Все замолчали и посмотрели на него.
– Как сказал поэт Ван Ань-ши, – добавил Сюэли, чтобы заполнить паузу.
– А к чему он это сказал? – полюбопытствовала Надя. – То есть в каком контексте?
– Требует большого исторического комментария, – извинился Сюэли.
– Ничего. Времени до фига, – сказал Серега Малышев.
– Звучит так:
Напрасно правитель велел казнить художника Мао Янь-шоу. На лучшей картине не передашь осанку ее и лицо.Ну, это я потом объясню, там… в общем, была история. Это «Песнь о Мин-фэй», Ван Чжао-цзюнь.

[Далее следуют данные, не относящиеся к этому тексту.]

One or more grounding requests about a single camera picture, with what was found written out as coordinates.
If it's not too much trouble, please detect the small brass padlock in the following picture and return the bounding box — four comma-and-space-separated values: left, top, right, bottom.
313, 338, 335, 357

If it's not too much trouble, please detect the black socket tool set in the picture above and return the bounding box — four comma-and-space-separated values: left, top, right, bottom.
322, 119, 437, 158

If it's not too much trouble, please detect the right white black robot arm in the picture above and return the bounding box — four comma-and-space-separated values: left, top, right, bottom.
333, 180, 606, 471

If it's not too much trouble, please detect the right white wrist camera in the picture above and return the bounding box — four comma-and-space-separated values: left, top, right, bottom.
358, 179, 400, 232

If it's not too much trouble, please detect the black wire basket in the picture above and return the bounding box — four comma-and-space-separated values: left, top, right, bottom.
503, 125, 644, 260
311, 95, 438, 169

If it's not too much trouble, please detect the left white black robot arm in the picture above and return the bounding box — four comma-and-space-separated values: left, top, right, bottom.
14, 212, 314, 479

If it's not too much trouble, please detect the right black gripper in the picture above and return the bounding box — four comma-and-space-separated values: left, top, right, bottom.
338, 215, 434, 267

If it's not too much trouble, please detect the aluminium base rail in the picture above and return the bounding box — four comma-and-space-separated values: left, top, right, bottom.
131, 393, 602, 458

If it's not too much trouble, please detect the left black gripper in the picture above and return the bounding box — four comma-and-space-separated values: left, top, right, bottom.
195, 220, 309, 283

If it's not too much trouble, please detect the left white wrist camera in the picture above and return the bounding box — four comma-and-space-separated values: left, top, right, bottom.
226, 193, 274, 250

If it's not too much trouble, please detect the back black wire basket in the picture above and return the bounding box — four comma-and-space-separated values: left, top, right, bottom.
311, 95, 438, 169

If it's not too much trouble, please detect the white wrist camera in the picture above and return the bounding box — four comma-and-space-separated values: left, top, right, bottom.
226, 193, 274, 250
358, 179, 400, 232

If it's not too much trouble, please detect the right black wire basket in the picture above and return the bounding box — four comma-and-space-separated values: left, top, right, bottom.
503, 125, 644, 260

…Ушла, и сердце ей говорит: вернуться назад нельзя. Увы, ветшают в дальней глуши одежды большого дворца. За десять тысяч ли о себе всегда сообщит одно: Над войлочным городом тишина, и мне совсем хорошо. Пошлет письмо, мечтает узнать про жизнь на юг от застав. Уходит, проходит за годом год, а гуси все не летят.– Почтовые гуси, в смысле, – пояснил Сюэли. – Это значит, нет письма. Ну, я сейчас сразу все объясню.
И ты не знаешь, Как здесь, во дворце Длинных Ворот, А-цяо навек замкнут. Несчастье за человеком идет, равняя север и юг.После этого он по требованию компании целый вечер рассказывал про Мин-фэй и А-цяо.
– И зачем я только об этом начал, – попрекнул он себя, усталый, заползая под полог палатки. – К делу совсем не идет.
Но наутро его знали и с ним здоровались все.
С утра с другого берега речки Смердыньки, из череповецкого отряда, доносились ритмичные удары африканского тамтама. Холод был нечеловеческий.
– Блин, если это не прекратится, я им туда лимонку закину, – отчетливо сказал Саня.
– Лимонка – это бабочка? – сонно спросил Сюэли.
– Да, блин, лимонка – это бабочка, – сказал Саня. – А гранаты – это такие фрукты субтропические. Вот поговоришь с утра с инопланетянином – и, знаешь, даже злость пройдет.